▶ [ACTION ITEM] Using the records below, copy exactly the part that opens with the line holding "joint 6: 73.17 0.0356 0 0" and closes with the line holding "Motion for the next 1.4", minus the pictures.

(Records excerpted from a collection)

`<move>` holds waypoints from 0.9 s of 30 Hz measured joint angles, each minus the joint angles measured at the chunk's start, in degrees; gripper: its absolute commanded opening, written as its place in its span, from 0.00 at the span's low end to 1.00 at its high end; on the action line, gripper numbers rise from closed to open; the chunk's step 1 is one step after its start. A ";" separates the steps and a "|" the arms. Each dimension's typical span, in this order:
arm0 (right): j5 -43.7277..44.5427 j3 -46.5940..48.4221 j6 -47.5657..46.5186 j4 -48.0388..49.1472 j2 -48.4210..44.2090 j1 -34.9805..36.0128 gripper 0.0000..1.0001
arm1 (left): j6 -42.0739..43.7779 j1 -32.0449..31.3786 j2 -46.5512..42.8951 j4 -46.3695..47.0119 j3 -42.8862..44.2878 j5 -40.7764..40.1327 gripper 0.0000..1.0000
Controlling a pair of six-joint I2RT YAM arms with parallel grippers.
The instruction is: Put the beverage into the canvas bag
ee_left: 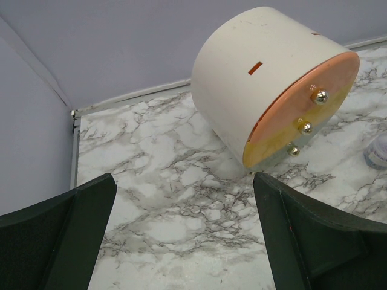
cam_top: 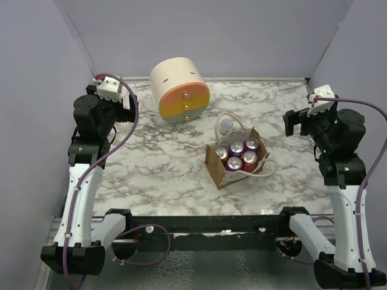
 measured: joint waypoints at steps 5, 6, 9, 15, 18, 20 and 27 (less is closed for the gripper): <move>-0.07 0.00 0.00 0.00 0.09 0.00 1.00 | 0.00 0.00 0.00 0.02 0.00 0.00 0.99; -0.20 0.02 -0.02 0.00 0.09 0.00 1.00 | 0.00 0.00 0.00 0.02 0.00 0.02 0.99; -0.35 0.02 -0.02 0.00 0.09 0.00 1.00 | 0.00 0.00 0.00 0.00 0.00 0.04 0.99; -0.39 0.00 -0.02 0.00 0.09 0.00 1.00 | 0.00 0.00 0.00 0.02 0.00 0.26 0.99; -0.42 0.00 -0.02 0.00 0.09 0.00 1.00 | 0.00 0.00 0.00 0.02 0.00 0.63 0.99; -0.44 0.02 -0.02 0.00 0.09 0.00 1.00 | 0.00 0.00 0.00 0.02 0.00 0.87 0.99; -0.44 0.00 -0.02 0.02 0.09 0.00 1.00 | 0.00 0.00 0.00 0.02 0.00 1.03 0.99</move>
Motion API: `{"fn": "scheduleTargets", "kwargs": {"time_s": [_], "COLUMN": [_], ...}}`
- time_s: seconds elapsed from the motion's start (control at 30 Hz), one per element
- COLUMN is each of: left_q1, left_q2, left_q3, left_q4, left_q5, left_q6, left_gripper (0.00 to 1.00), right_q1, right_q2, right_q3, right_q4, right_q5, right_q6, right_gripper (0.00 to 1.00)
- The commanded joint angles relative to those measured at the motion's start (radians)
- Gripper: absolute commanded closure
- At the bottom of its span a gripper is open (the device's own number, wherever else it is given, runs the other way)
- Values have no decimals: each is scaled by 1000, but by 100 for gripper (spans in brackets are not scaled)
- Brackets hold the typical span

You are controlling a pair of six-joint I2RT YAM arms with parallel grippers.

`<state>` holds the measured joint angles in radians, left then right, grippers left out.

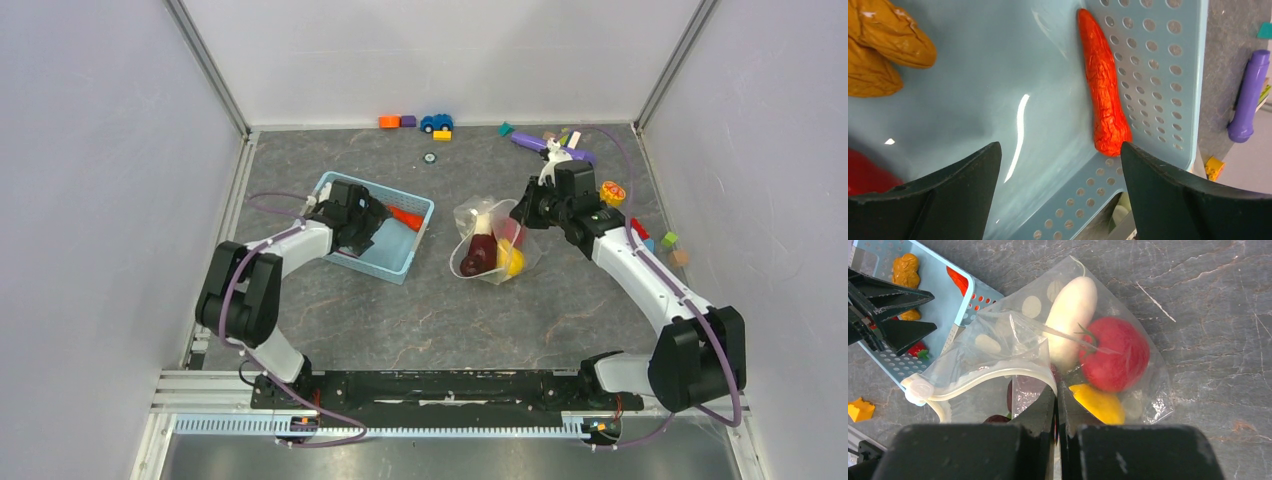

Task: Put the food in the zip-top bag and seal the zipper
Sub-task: Pick up the fake vegetable from the bin.

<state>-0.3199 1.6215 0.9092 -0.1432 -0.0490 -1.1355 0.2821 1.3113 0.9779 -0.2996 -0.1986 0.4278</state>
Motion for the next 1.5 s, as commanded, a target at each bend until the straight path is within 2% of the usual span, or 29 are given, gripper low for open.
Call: {"fn": "scheduleTargets", "kwargs": {"time_s": [0.0,0.2,0.8,1.2,1.33,1.47], "left_q1": [7,2,-19,-34,-34,-38], "left_q2": [59,126,287,354,364,350], "left_q3": [35,79,196,231,235,224], "left_q4": [99,109,108,75,61,59], "left_q5": [0,-62,-95,-131,-132,-133], "left_q6": [-110,-149,-109,-103,-102,-102], "left_gripper": [9,17,43,56,68,88], "right_q1": [-16,-26,-46,-54,-58,-62], "right_q2": [-46,-55,-24,-30,-34,-36], "right_q3": [-18,-26,-25,-37,-41,-43], "right_q4": [35,35,35,36,34,37], "right_q5": [18,28,13,16,18,18], "right_q6": [-23,-30,-40,-37,-39,-38], "right_gripper": [95,95,96,96,96,97]}}
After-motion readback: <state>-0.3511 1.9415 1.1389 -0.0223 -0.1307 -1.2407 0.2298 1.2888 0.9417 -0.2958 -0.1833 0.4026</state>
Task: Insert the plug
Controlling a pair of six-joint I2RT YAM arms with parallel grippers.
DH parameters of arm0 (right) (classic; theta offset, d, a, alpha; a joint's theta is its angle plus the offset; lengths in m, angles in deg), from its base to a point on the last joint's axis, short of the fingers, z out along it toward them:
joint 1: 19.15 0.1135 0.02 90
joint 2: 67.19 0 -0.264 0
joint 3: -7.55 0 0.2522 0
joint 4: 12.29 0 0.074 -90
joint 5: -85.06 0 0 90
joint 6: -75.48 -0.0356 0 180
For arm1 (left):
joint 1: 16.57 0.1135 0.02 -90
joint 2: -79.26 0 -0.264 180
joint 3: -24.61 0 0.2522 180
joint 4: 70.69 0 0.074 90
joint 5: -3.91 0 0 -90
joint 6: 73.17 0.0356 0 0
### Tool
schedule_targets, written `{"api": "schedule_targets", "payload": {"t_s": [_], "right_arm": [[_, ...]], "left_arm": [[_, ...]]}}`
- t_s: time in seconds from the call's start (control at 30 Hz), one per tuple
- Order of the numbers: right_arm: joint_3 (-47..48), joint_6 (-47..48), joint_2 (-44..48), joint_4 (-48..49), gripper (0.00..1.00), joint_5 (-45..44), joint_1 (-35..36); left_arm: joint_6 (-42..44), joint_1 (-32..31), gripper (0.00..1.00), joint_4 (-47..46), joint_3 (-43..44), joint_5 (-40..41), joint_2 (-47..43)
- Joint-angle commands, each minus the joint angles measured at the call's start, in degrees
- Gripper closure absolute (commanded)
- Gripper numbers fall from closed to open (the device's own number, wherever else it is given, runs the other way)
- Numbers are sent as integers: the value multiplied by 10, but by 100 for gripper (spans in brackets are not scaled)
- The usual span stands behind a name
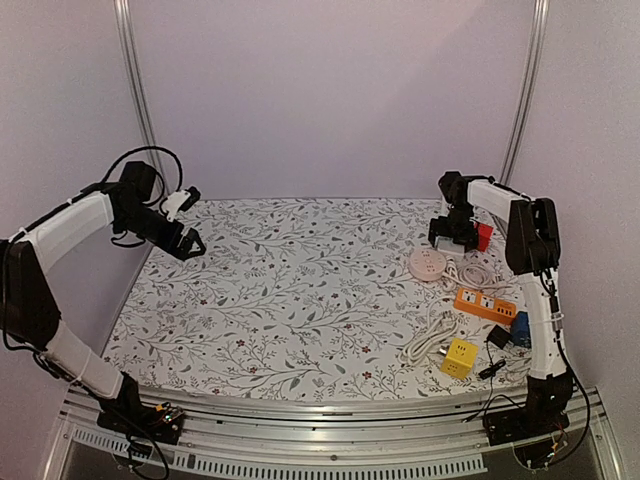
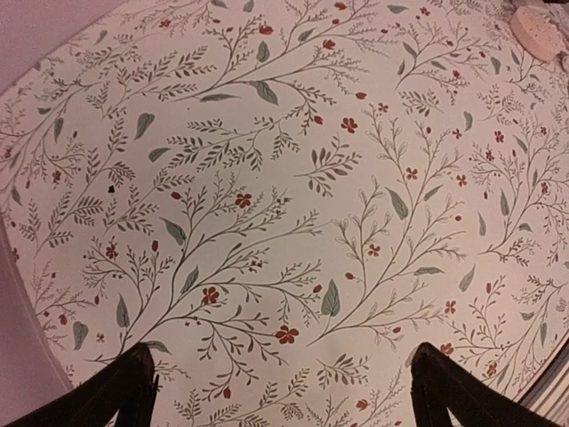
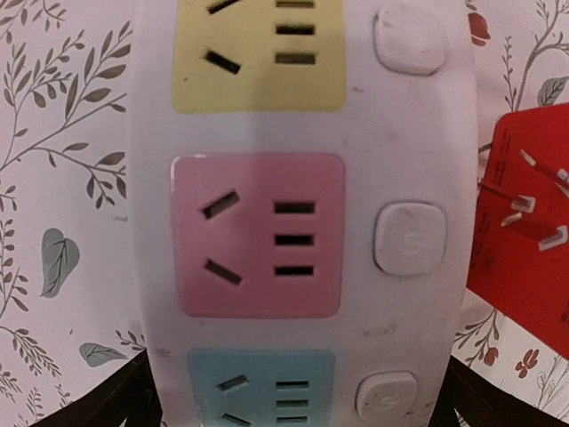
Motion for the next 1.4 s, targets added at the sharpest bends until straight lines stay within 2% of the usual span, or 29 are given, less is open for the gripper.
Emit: {"api": "schedule_targets", "payload": {"t_s": [0.0, 0.07, 0.13, 0.27, 0.4, 0.5, 0.73, 0.9, 1.1, 1.23, 1.37], "right_arm": [[44, 11, -42, -23, 3, 21, -6], [59, 16, -52, -28, 12, 39, -6], [68, 23, -58, -31, 30, 59, -6], [88, 51, -52, -21, 53, 68, 2], [101, 101, -19, 38, 78, 104, 17], [100, 132, 31, 82, 89, 99, 36], [82, 218, 163, 153, 100, 43, 83], [48, 283, 264, 200, 100, 58, 126], [-10, 370, 357, 221, 100, 146, 208], [-93, 418, 394, 238, 100, 164, 275], [-151, 471, 394, 251, 100, 133, 340]], "left_arm": [[2, -9, 0, 2, 20, 10, -7], [4, -9, 0, 1, 20, 20, -11], [6, -9, 0, 1, 19, 28, -14], [13, -8, 0, 1, 14, 31, -20], [16, -8, 1, 1, 15, 38, -20], [13, -8, 1, 0, 18, 44, -23], [17, -4, 1, 3, 12, 50, -46], [22, 4, 0, 11, 13, 62, -58], [20, 26, 1, 16, 15, 64, -78], [18, 43, 1, 18, 5, 53, -89], [18, 63, 1, 22, -5, 56, -93]]}}
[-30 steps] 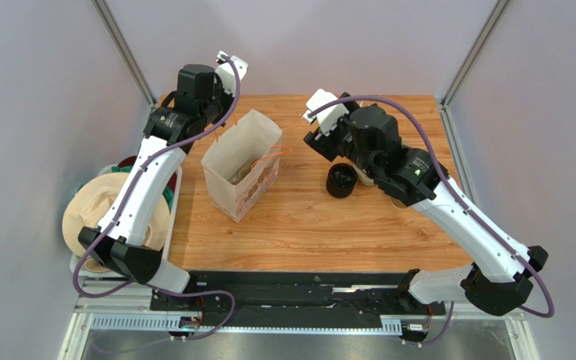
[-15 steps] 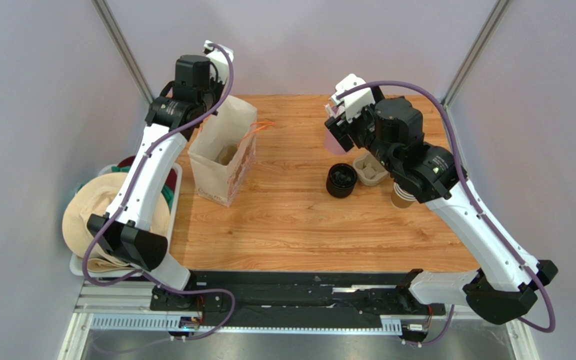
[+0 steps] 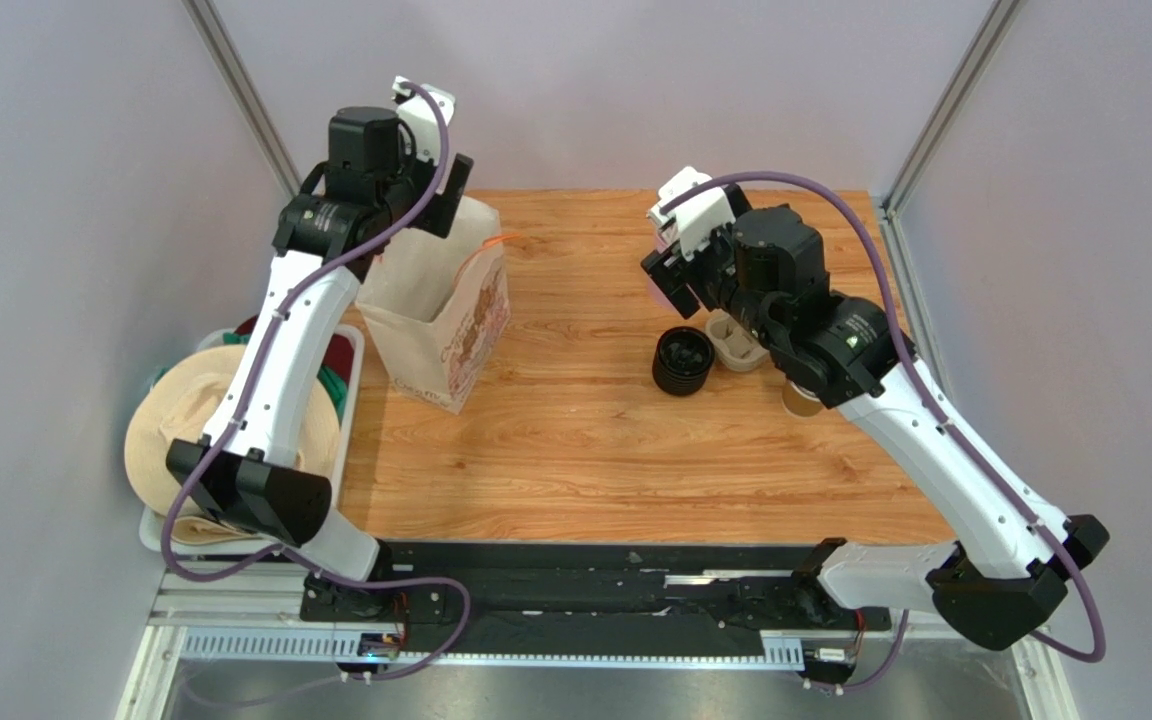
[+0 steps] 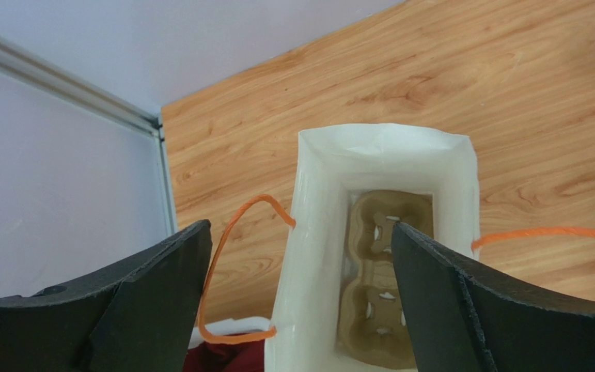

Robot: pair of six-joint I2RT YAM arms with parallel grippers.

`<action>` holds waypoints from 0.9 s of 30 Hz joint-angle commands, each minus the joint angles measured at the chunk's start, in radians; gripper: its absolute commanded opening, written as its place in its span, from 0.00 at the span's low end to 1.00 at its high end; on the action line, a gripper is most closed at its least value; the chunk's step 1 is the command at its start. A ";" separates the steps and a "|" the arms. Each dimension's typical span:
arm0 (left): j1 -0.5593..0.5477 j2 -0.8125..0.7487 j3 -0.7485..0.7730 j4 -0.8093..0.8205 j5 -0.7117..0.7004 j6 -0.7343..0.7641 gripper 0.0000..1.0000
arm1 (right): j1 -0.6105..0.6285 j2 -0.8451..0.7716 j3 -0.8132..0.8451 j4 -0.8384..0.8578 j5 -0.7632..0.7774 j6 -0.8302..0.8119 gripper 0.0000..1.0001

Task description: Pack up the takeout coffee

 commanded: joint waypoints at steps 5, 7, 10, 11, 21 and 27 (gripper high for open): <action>0.000 -0.180 0.062 0.040 0.313 0.063 0.96 | -0.110 0.014 -0.055 0.004 -0.048 0.057 0.74; 0.000 -0.209 0.054 0.027 0.398 0.085 0.96 | -0.147 0.025 -0.055 -0.013 -0.039 0.074 0.73; -0.007 -0.268 0.033 -0.008 0.576 0.122 0.97 | -0.247 0.039 -0.042 -0.079 -0.044 0.121 0.70; -0.013 -0.298 0.024 -0.011 0.627 0.132 0.97 | -0.303 0.039 -0.038 -0.121 -0.058 0.126 0.69; -0.126 -0.361 -0.074 -0.183 0.756 0.300 0.99 | -0.669 0.014 -0.101 -0.361 -0.194 0.002 0.58; -0.128 -0.395 -0.128 -0.187 0.793 0.301 0.99 | -0.789 0.042 -0.146 -0.380 -0.259 0.002 0.52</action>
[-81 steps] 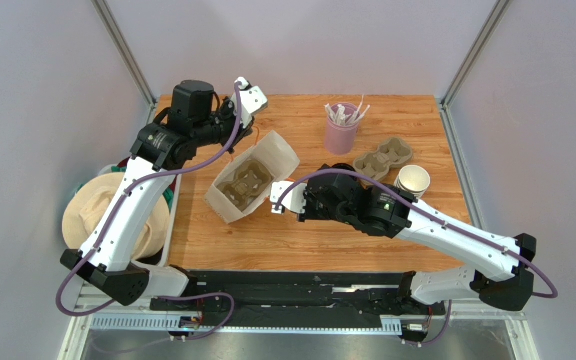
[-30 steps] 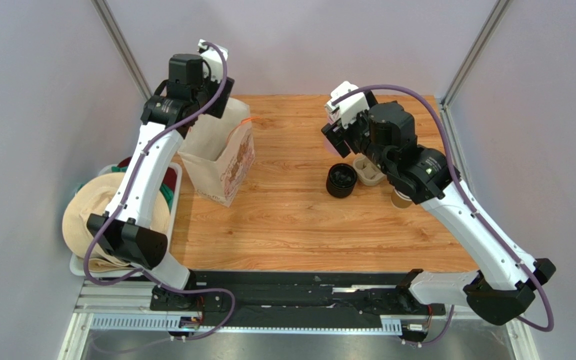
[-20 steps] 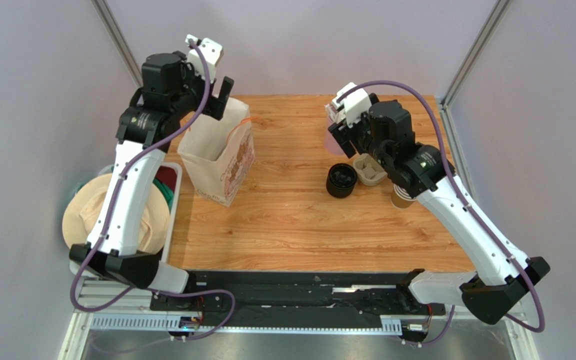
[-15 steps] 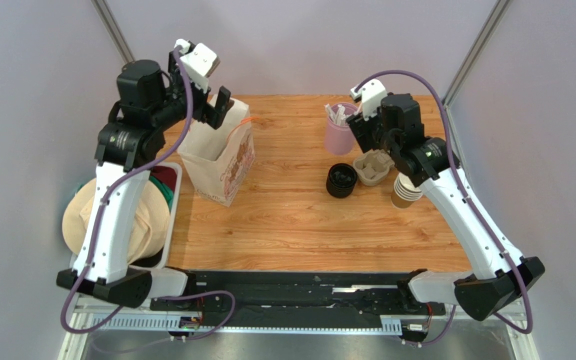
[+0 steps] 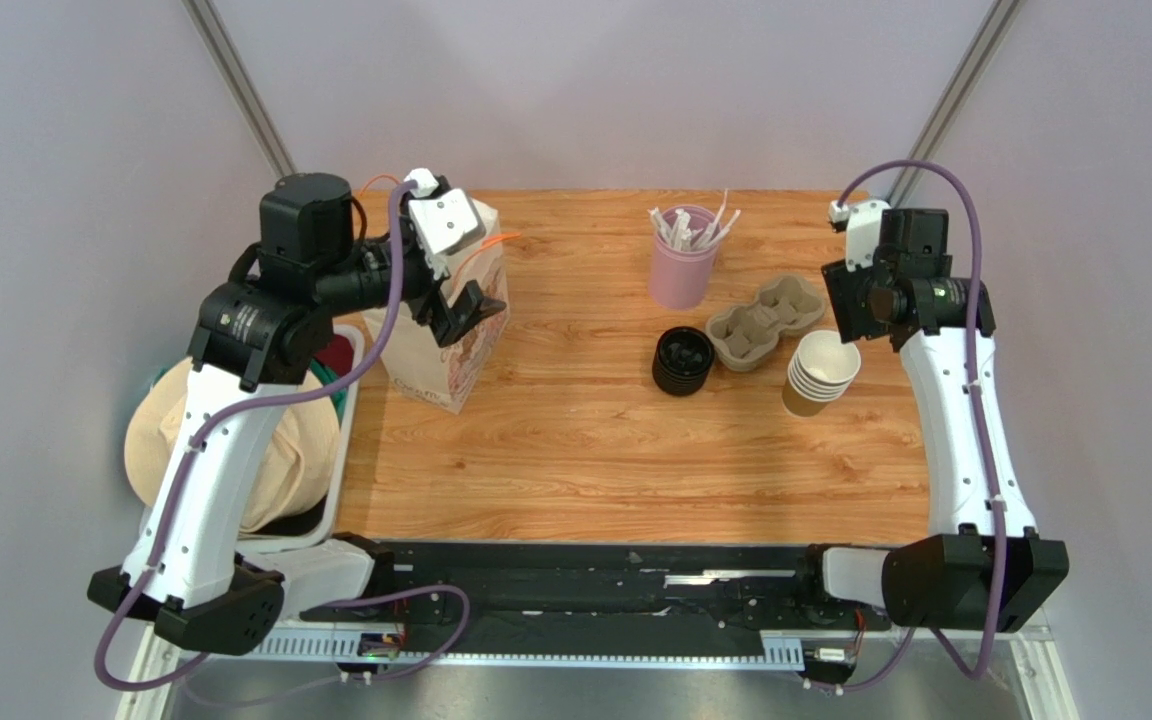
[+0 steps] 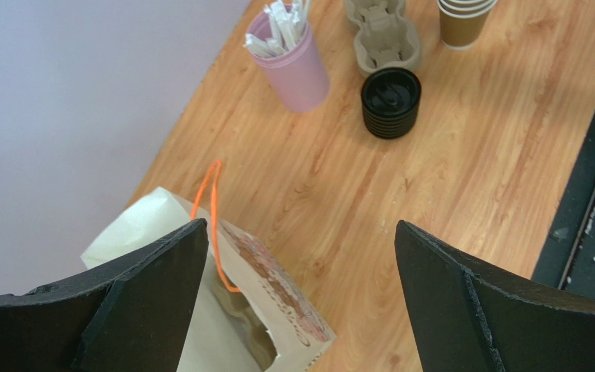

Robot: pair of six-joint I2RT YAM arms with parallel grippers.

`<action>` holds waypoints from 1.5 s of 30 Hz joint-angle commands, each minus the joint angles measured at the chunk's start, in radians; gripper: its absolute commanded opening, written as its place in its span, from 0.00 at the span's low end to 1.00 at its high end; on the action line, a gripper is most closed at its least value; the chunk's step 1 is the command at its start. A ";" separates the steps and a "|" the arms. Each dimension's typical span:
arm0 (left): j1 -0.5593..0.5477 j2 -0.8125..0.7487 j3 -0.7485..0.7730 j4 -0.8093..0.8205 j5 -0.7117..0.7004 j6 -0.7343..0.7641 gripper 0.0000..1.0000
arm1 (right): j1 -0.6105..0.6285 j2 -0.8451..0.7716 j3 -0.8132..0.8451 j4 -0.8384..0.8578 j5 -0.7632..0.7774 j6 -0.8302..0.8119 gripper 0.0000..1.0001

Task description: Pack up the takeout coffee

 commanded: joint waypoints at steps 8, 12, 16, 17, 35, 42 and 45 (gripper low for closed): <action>-0.007 -0.048 -0.080 -0.024 0.155 0.053 0.99 | -0.145 0.139 -0.022 0.001 -0.160 0.018 0.45; -0.013 -0.041 -0.082 -0.024 0.170 0.049 0.99 | -0.162 0.166 -0.051 0.017 -0.176 0.027 0.40; -0.016 -0.031 -0.080 -0.019 0.170 0.043 0.99 | -0.165 0.166 -0.085 0.045 -0.179 0.032 0.39; -0.016 -0.029 -0.082 -0.019 0.170 0.044 0.99 | -0.165 0.166 -0.091 0.051 -0.176 0.033 0.37; -0.018 -0.017 -0.095 -0.001 0.173 0.029 0.99 | -0.168 0.158 -0.119 0.119 -0.133 0.067 0.13; -0.018 -0.017 -0.095 0.001 0.173 0.026 0.99 | -0.168 0.166 -0.119 0.146 -0.076 0.102 0.00; -0.018 -0.018 -0.100 0.004 0.173 0.024 0.99 | -0.168 0.170 -0.114 0.159 -0.058 0.128 0.00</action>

▶ [RESPONSE TO THE TASK]
joint 6: 73.17 0.0356 0 0
### Tool
schedule_targets, written `{"api": "schedule_targets", "payload": {"t_s": [_], "right_arm": [[_, ...]], "left_arm": [[_, ...]]}}`
- t_s: time in seconds from the call's start (control at 30 Hz), one per tuple
- Order of the numbers: right_arm: joint_3 (-47..48), joint_6 (-47..48), joint_2 (-44..48), joint_4 (-48..49), gripper (0.00..1.00), joint_5 (-45..44), joint_1 (-35..36); left_arm: joint_6 (-42..44), joint_1 (-32..31), gripper (0.00..1.00), joint_4 (-47..46), joint_3 (-43..44), joint_5 (-40..41), joint_2 (-47..43)
- Joint-angle commands, each minus the joint angles measured at the call's start, in degrees
- Gripper closure absolute (commanded)
- Gripper numbers fall from closed to open (the device's own number, wherever else it is given, runs the other way)
- Numbers are sent as integers: the value multiplied by 10, but by 100 for gripper (spans in brackets are not scaled)
- The usual span stands behind a name
Motion for the next 1.4 s, targets added at the sharpest bends until straight lines stay within 2% of the usual span, or 29 are given, less is open for the gripper.

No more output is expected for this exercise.